“Lo imposible” es una película extraordinaria. Sabe arrancar las lágrimas pero no las va a buscar. Es el propio dolor emocional de los personajes, sus miedos e interrogantes los que nos hacen sufrir con ellos.
Sabemos que es una historia real y que afortunadamente todos regresaron vivos del tsunami que azotó el sudeste asiático el 26 de diciembre de 2004
La familia se encontraba en la piscina de un complejo hotelero en la costa tailandesa cuando llegó el tsunami. A partir de ahí, la separación y la búsqueda. Porque no es una película de desastres, aunque se nos muestra un maremoto hiperrealista que bascula entre las grandes escenas rodadas en el plató acuático de Ciudad de la Luz, Alicante, y la mirada subjetiva y sensorial del que lo padece. Es una película sobre la búsqueda y el desconocimiento. Sobre la agonía de perder en solo un momento todo lo que realmente vale la pena.

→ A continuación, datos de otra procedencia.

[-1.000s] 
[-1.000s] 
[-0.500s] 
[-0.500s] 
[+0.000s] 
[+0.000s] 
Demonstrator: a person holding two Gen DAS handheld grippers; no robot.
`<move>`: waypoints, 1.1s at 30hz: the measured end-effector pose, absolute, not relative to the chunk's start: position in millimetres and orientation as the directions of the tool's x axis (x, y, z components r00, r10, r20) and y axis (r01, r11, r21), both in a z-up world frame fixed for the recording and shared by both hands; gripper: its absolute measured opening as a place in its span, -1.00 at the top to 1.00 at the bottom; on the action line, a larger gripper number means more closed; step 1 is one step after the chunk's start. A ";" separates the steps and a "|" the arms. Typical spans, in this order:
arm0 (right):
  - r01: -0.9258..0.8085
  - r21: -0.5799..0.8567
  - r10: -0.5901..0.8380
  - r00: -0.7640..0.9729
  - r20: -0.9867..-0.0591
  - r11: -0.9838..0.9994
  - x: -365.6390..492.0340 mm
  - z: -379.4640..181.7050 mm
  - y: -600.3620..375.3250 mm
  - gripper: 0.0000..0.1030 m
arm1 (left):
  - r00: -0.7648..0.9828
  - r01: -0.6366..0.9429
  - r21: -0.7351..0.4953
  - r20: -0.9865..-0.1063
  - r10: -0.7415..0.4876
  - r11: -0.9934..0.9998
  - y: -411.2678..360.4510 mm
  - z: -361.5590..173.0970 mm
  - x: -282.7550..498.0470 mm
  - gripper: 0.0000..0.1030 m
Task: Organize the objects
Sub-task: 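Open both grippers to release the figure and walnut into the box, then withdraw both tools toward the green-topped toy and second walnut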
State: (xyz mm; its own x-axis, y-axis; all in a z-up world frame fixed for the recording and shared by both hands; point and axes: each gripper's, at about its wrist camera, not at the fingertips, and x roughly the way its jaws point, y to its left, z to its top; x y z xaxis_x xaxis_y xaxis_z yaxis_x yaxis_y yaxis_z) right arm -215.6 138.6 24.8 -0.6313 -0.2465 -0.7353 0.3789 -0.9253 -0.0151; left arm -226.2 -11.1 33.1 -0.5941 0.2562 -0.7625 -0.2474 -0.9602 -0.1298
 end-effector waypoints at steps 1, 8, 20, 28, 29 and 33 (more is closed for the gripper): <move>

Hay que notar la fuerza de los detalles y lo que no se nos dice. Así, la escena del avión al final, pequeñito, volando en un cielo inmenso, puede darnos la idea de lo insignificantes que somos, al igual que la escena de las estrellas. O esa mano de María aferrada al árbol, con el anillo de matrimonio, como referencia al recuerdo de su marido. O la manita de Daniel acariciando el cabello de una madre para él desconocida.